▶ **Description of the task**
Copy out, exactly and with nothing else, the stretch of lines that starts at the line containing "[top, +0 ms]" and finishes at the end of the data.

▶ **Entries provided**
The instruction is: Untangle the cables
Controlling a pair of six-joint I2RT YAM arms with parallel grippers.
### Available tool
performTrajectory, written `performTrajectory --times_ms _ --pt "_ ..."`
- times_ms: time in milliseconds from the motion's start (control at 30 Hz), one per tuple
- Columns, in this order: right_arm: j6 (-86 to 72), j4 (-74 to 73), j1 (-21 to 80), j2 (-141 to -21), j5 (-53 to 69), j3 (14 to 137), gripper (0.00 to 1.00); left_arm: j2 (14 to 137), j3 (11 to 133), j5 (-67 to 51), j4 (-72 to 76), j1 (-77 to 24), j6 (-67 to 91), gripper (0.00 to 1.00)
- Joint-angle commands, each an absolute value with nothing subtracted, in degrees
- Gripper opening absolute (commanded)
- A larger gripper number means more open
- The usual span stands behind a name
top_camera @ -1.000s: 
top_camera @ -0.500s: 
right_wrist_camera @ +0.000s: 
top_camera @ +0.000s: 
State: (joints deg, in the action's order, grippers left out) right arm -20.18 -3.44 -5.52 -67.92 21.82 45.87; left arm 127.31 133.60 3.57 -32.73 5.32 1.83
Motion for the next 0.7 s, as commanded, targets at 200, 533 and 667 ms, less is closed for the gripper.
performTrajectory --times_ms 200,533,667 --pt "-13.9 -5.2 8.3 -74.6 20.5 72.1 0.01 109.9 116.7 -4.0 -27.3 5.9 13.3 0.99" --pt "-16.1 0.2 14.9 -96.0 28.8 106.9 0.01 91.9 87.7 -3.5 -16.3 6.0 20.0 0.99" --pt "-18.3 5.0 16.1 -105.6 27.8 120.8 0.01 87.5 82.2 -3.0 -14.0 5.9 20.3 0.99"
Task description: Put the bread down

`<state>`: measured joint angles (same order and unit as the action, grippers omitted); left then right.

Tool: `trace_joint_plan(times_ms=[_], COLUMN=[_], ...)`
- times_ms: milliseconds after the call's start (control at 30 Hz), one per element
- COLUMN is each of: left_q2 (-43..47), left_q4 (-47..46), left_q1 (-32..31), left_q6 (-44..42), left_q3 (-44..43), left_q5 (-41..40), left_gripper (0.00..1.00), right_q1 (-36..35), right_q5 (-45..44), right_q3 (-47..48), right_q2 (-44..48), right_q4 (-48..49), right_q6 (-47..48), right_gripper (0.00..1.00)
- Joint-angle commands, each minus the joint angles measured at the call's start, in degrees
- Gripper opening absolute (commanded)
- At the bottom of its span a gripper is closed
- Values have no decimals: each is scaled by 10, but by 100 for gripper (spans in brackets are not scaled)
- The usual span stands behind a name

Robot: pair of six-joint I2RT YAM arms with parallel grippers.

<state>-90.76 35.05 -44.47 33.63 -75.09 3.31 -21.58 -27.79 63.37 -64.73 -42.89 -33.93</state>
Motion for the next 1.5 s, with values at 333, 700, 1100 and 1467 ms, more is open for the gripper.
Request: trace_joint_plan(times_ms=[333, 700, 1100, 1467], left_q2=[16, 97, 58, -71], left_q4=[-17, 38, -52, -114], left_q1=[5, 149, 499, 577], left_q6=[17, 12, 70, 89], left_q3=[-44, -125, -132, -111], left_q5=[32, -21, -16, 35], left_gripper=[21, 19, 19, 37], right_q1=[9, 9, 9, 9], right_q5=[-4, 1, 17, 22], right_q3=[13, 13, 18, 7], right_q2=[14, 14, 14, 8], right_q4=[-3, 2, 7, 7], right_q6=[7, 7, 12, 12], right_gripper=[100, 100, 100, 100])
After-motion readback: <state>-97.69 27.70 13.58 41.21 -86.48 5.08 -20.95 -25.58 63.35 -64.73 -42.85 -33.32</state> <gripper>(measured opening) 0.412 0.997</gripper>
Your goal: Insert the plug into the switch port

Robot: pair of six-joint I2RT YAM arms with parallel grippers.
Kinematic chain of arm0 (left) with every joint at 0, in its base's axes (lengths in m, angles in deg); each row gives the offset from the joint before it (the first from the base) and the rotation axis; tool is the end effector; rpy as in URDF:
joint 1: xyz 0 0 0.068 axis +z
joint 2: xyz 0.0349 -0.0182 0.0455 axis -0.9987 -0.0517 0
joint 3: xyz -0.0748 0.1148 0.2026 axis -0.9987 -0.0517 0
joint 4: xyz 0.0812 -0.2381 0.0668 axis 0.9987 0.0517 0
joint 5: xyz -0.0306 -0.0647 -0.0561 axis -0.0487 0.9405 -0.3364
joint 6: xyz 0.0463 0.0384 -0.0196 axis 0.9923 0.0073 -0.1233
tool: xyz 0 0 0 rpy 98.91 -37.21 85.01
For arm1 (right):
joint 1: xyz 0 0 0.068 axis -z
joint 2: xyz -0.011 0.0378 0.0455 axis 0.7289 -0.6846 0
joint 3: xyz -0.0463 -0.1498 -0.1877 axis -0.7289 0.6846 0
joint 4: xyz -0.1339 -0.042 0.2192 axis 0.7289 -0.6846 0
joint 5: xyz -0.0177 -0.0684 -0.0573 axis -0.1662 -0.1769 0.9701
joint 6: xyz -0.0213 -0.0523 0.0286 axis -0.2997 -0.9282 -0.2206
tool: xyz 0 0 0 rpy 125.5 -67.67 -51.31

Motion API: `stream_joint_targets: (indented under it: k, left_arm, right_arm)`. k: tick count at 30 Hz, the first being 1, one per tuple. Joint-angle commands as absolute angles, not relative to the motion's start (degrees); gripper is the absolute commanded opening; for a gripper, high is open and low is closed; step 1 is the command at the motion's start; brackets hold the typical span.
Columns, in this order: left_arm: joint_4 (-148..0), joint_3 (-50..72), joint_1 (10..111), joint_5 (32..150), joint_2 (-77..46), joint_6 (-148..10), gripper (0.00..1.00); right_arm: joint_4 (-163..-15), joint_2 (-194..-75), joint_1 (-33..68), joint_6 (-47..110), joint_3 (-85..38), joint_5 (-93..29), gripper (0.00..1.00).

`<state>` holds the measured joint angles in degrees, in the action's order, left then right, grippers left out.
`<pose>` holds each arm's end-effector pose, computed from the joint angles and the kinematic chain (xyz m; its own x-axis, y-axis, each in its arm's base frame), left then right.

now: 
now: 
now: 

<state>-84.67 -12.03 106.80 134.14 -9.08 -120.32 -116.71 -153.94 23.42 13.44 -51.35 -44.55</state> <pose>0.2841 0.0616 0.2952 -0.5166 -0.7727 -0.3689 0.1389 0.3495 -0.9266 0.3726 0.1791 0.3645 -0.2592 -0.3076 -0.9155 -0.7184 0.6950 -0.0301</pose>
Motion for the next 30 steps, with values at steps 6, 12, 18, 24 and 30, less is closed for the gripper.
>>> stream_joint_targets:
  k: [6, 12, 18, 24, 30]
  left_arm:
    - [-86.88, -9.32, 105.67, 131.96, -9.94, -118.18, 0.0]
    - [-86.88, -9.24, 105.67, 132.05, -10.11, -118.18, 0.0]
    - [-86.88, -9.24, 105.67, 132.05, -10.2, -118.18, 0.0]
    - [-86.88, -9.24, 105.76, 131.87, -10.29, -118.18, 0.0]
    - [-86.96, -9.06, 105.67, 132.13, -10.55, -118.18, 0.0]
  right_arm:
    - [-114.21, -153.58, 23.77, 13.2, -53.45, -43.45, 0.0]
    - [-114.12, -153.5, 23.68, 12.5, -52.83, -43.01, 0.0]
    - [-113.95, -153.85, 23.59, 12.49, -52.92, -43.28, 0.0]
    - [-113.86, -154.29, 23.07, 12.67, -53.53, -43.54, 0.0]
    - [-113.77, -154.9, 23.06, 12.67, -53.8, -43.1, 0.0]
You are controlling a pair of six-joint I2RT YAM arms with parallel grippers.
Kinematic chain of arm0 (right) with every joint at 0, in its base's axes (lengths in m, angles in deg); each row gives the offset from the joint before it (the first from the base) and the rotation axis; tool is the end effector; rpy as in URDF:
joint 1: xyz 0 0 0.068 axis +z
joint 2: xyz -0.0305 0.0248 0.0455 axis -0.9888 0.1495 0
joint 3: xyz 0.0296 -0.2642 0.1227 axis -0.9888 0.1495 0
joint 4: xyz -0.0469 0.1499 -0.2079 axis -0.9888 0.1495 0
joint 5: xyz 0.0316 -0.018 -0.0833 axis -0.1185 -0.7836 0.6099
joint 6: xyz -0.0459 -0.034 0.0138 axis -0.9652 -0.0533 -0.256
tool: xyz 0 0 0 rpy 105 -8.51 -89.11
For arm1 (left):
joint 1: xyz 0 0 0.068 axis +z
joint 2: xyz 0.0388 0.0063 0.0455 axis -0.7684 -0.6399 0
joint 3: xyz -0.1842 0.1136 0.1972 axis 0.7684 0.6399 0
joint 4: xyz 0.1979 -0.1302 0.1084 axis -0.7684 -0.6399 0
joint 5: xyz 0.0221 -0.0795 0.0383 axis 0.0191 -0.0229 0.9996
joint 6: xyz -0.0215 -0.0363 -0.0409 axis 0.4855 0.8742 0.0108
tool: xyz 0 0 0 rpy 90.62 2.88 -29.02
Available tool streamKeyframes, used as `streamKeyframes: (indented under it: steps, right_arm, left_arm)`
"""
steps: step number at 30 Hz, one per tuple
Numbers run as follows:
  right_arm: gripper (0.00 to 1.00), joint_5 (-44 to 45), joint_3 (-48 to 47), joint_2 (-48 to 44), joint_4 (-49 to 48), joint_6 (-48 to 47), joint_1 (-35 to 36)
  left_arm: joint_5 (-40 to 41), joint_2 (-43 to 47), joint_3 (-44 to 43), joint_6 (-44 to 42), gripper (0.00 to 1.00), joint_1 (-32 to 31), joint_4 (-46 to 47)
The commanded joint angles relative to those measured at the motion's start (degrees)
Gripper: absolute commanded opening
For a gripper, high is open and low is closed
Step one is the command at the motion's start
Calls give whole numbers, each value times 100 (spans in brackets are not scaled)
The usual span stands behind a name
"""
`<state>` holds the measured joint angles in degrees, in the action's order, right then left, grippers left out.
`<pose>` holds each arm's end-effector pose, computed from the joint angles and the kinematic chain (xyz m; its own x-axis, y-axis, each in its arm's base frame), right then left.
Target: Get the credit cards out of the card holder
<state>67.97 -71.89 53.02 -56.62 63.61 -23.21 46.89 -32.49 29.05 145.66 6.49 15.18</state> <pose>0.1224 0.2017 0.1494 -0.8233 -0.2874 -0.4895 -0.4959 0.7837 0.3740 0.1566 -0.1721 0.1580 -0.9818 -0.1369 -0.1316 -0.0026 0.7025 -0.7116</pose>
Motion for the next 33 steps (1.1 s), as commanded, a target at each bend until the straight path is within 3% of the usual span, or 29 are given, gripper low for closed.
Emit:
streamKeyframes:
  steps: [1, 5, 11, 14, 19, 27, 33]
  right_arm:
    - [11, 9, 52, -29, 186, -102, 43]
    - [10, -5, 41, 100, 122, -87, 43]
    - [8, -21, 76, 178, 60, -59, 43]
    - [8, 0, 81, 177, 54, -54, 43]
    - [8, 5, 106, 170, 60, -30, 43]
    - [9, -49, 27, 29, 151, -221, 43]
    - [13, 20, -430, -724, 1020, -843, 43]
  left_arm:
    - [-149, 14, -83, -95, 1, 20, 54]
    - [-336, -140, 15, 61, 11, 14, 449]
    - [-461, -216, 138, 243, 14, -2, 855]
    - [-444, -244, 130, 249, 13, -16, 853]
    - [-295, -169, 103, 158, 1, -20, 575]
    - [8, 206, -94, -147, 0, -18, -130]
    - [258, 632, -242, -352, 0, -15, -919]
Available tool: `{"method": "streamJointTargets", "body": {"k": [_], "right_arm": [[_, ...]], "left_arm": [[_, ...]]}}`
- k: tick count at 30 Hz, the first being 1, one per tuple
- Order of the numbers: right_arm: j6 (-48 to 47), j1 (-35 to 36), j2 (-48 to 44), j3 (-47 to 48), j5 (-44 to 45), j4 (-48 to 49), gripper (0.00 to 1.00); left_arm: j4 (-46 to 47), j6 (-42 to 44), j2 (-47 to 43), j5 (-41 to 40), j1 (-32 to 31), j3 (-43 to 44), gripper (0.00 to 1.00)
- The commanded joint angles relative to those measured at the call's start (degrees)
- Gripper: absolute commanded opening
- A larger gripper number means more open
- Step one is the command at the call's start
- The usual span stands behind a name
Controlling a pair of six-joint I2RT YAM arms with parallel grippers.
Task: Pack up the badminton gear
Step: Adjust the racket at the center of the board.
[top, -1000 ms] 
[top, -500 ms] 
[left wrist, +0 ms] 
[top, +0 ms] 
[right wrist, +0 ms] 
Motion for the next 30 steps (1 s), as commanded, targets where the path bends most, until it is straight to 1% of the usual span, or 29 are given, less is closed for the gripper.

▶ **Response to the task**
[top, +0 ms] 
[right wrist, +0 ms] 
Motion for the next 30 steps (1 s), as commanded, targets where the path bends most, until it is straight to 1% of the usual span, or 29 are given, less is closed for the gripper.

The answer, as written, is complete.